I am currently knitting P a pair of slippers, which while away the hours beautifully. Couple that up with watching House and you have a pretty awesome morning/afternoon. However I am full of cold and currently malingering on the sofa throwing tissues around like confetti and drinking lemsip. MMM paracetamol -y.
So I headed out to the wonderful Lower Marsh Market. It is a street that links Waterloo Road and Westminster Bridge Road and it has lots of little stalls all selling all number of things, from bike parts and faux fur tiger print rugs to hand knitted children’s clothes and dream catchers. There are also any number of food stalls. Moroccan, Carribean, Thai, Italian, French… the stalls vary from day to day selling everything from lasagna to jerk chicken and my absolute favourite, a stall that sells Indian food wrapped up like a burrito.
I have eaten there a couple of times before, being at school all day normally puts a stop to my visits and today I had a bowl rather than a wrap this time, of chicken keema with kidney beans and rice with hot sauce, it warms you right through, the curry was mild and thick, with an ochre sauce that didn’t drown it – the fate of so many poor curries – so you savour the meat more.
He’s a very affable fellow too who obviously pours his heart and soul into his food and buisiness. Do check him out, his name is Vinod and he trades in Lower Marsh, Covent Garden and just off Victoria. http://www.chulafusedfoods.com/ London needs more Indian food on the go if you ask me 🙂 He’s branching out into all sorts of things, the quality of his food however never falters.
I finished off my trip to the market (getting the boeuf bourgingnon ingredients) with a trip to the french pattiserie stall for a cookie the size of my face. It’s such a beautiful stall with pastries and tarts, meringues and millefeuille all huge and crumbly. you can’t really get the idea of size from these pictures, but if you take it as read that the cookies are the size of a spread hand/your face then you can figure out the size of the other goodies!
Boeuf Bourgingnon this particular recipe serves 3-4 (hungry people)
Ingredients – 1 kg of beef shin (you can use cheek too, both are really flavoursome) cut into smaller chunks about 2 in. 3 long shallots halved, 3 large cloves garlic whole, 1 carrot sliced, one onion sliced, 125g button mushrooms you can quarter them, I prefer to bung them all in whole, a heaped tablespoonful of flour, olive oil, 425 ml red wine, 500 ml beef stock.
Method –
Preheat the oven to 160
A dash of olive oil in a heavy bottomed pan heated until it’s smoking slightly.
Put the cubes of beef in the pan and lightly brown
Then remove the meat and brown the onion in the juices and oil, return the meat to the pan. Add a heaped spoonful of flour to coat the meat and soak up the juices.

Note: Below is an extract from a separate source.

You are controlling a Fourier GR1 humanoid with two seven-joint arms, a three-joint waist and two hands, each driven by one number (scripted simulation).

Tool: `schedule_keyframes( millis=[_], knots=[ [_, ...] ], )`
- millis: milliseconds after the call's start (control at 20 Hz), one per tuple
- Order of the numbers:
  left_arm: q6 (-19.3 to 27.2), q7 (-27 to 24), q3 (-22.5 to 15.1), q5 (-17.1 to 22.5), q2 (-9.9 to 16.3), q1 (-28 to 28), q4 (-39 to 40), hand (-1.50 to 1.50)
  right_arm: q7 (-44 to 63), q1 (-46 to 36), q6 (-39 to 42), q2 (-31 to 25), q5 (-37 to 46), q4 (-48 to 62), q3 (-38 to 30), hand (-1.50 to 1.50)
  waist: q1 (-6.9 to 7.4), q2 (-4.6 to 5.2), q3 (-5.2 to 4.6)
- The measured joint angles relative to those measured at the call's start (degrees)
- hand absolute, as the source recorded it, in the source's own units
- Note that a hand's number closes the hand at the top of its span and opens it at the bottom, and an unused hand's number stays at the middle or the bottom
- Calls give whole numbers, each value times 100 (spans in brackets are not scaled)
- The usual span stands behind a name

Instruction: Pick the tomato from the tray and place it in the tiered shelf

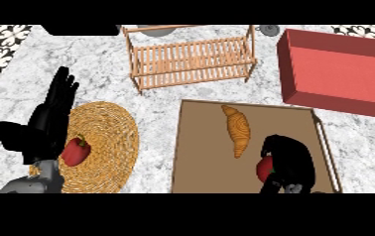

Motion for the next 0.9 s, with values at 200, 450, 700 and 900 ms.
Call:
schedule_keyframes(
  millis=[200,450,700,900],
  knots=[
    [-23,36,-15,-10,-32,-49,-19,0,188,-469,277,542,515,199,595,150,39,3,-34],
    [-40,59,-100,-60,-73,-161,32,0,478,-1164,279,1330,523,614,1519,150,169,27,-29],
    [-57,94,-63,-46,-87,-311,155,0,868,-1871,-332,1724,-287,729,2169,150,194,56,26],
    [-46,44,-48,-74,-97,-234,121,0,1102,-2382,-853,1814,-546,360,2347,150,178,42,38]
  ],
)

Slowly add the wine stirring all the time, turn the heat down slightly
Add the mushrooms, the carrot slices, the halved shallots and the garlic cloves
Then add the beef stock and make sure everything gets covered. It looks like a lot of liquid but it will reduce.
Put in the oven with a lid for 4 hours. Beef shin needs as much time in the oven as possible to become really tender. It’s beautiful meat; red, shiny, marbled through with lines of fat which make it really juicy and almost shreddable when it’s cooked slowly for a long time. The smell that is currently emitting from my oven is mouth watering and wonderful. it’s only been in there for an hour.
The best cure for a cold; making, cooking and eating a really hearty meal. Nothing beats it. Roll on 8:30.